NI\_master is a Wishbone bus (WB)-based interface for the network-on-chip (ProNoC) router. This module has two WB master interfaces, one for sending and another for receiving data packets. The module is controlled using a slave WB. The proposed NI handles each NoC's virtual channel (VC) independently using two multi-channels DMAs (send- and receive-DMAs). The NI uses round robin arbitration between active VCs. An active VC is a VC which has a data to be sent or received. The winner VC is allowed to send/receive data via WB master interface until both of the flowing conditions are met a) The sender's/receiver's resources are available (i.e the sender's FIFO is not full/ the receiver's FIFO is not empty) b) Transfered data size does not reach the maximum burst size. Switching among active VCs, when their resources are not available anymore, relaxes the dependency between VCs. This is because a stuck active VC dose not affect the rests. Setting a burst size can be beneficial in case of sending long packets.
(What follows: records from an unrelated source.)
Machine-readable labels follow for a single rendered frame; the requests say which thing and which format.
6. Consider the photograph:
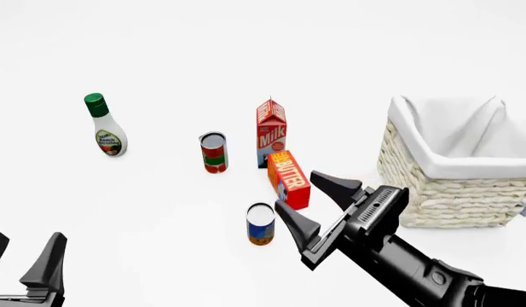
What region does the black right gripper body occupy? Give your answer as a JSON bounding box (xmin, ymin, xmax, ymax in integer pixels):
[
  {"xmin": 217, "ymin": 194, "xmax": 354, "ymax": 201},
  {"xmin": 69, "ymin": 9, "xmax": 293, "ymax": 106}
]
[{"xmin": 300, "ymin": 184, "xmax": 410, "ymax": 272}]

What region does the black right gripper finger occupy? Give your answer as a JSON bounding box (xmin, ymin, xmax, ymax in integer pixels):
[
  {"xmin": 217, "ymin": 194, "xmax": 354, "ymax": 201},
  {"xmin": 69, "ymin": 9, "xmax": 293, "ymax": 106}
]
[
  {"xmin": 309, "ymin": 170, "xmax": 363, "ymax": 212},
  {"xmin": 274, "ymin": 200, "xmax": 322, "ymax": 256}
]

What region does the red milk carton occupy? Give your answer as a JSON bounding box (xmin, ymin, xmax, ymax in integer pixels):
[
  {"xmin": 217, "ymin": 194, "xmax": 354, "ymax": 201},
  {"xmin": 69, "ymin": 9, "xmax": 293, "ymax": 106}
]
[{"xmin": 256, "ymin": 95, "xmax": 288, "ymax": 170}]

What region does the orange butter box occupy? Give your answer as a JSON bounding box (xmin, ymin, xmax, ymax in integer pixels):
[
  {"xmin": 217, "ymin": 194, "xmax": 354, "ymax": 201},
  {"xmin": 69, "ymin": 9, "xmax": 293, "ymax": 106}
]
[{"xmin": 267, "ymin": 149, "xmax": 312, "ymax": 211}]

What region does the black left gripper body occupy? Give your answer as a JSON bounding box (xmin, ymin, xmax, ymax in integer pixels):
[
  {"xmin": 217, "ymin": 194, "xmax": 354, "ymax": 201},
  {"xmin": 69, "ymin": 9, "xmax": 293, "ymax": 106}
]
[{"xmin": 0, "ymin": 289, "xmax": 66, "ymax": 307}]

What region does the ranch dressing bottle green cap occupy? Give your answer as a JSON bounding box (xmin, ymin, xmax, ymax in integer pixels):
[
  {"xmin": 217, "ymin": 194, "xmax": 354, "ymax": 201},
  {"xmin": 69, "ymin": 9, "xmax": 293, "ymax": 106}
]
[{"xmin": 84, "ymin": 92, "xmax": 129, "ymax": 158}]

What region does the woven basket white cloth liner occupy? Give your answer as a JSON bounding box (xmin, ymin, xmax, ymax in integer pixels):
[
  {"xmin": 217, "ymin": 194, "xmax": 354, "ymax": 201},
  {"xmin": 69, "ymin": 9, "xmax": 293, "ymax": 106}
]
[{"xmin": 376, "ymin": 94, "xmax": 526, "ymax": 229}]

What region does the red tomato sauce can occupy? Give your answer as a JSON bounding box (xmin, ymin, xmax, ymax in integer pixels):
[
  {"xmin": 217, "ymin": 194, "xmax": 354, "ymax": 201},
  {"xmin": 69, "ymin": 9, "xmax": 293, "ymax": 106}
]
[{"xmin": 198, "ymin": 130, "xmax": 229, "ymax": 175}]

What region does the blue alphabet soup can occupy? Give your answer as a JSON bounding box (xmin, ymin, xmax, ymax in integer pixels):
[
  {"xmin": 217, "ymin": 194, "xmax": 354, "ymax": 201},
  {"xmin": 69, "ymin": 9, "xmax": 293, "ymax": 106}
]
[{"xmin": 246, "ymin": 202, "xmax": 276, "ymax": 246}]
It makes sure that a VC does not use the router output bandwidth for a long period of time and instead the bandwidth is shared among all active VCs.

Notice

The NI\_master supports WB burst mode. Hence, to avoid performance degradation make sure to enable burst mode when you are calling memory module in processing tile generator.

**NI-master Block** Figure 1 depicts the functional block diagram of NI-master module. **diagram:** 



Figure 1: NI\_master functional block diagram

#### Parameters Description

Table 1: NI\_master GUI Parameters.

| Name                          | Description                                                                                                                                                                                                                                                                                                                                                                                                                                                                                   | Permitted values                                  | Default |
|-------------------------------|-----------------------------------------------------------------------------------------------------------------------------------------------------------------------------------------------------------------------------------------------------------------------------------------------------------------------------------------------------------------------------------------------------------------------------------------------------------------------------------------------|---------------------------------------------------|---------|
| MAX-<br>TRANSACTION-<br>WIDTH | This parameter defines the maximum possible packet size (in flit) that can be sent via one single packet. The maximum packet size will be 2 power of MAX_TRANSACTION_WIDTH in words.                                                                                                                                                                                                                                                                                                          | $n \in \mathbb{N},$ $4 \leqslant n \leqslant 32$  | 13      |
| MAX-BURST-<br>SIZE            | The maximum burst size in words. The NI releases the Wishbone bus master interface each time one burst transaction is completed (or when the sender VC's FIFO becomes full). The bus will be released for one clock cycle. Then in case, there are other active VCs, another active VC will get access to the bus using a round robin arbiter. This process will be continued until there is not any active VC.                                                                               | $n \in 2^m,$ $1 \leqslant m \leqslant 11$         | 16      |
| Dw                            | The Wishbone bus data width in bits.                                                                                                                                                                                                                                                                                                                                                                                                                                                          | $n \in 4 \times m, \\ 8 \leqslant m \leqslant 64$ | 32      |
| CRC_EN                        | CRC32_Enable: It can be defined as "YES" to enable CRC32 or "NO" to disable it. If CRC is enabled, then two CRC32 generator modules will be added to the NI. One CRC generator for calculating CRC32 of sending packets and another for receiving packets. The CRC32 value of each packet is sent via tail flit and at destination NI, it will be compared with received packet generated CRC32. The matching results can be used for error-detection and can be read via NI slave interface. | "YES", "NO"                                       | "NO"    |

Slave wishbone bus registers

The NI\_master can be controlled using wishbone bus slave interface. Table 2 shows the NI\_master internal registers. All NI\_master registers are memory mapped.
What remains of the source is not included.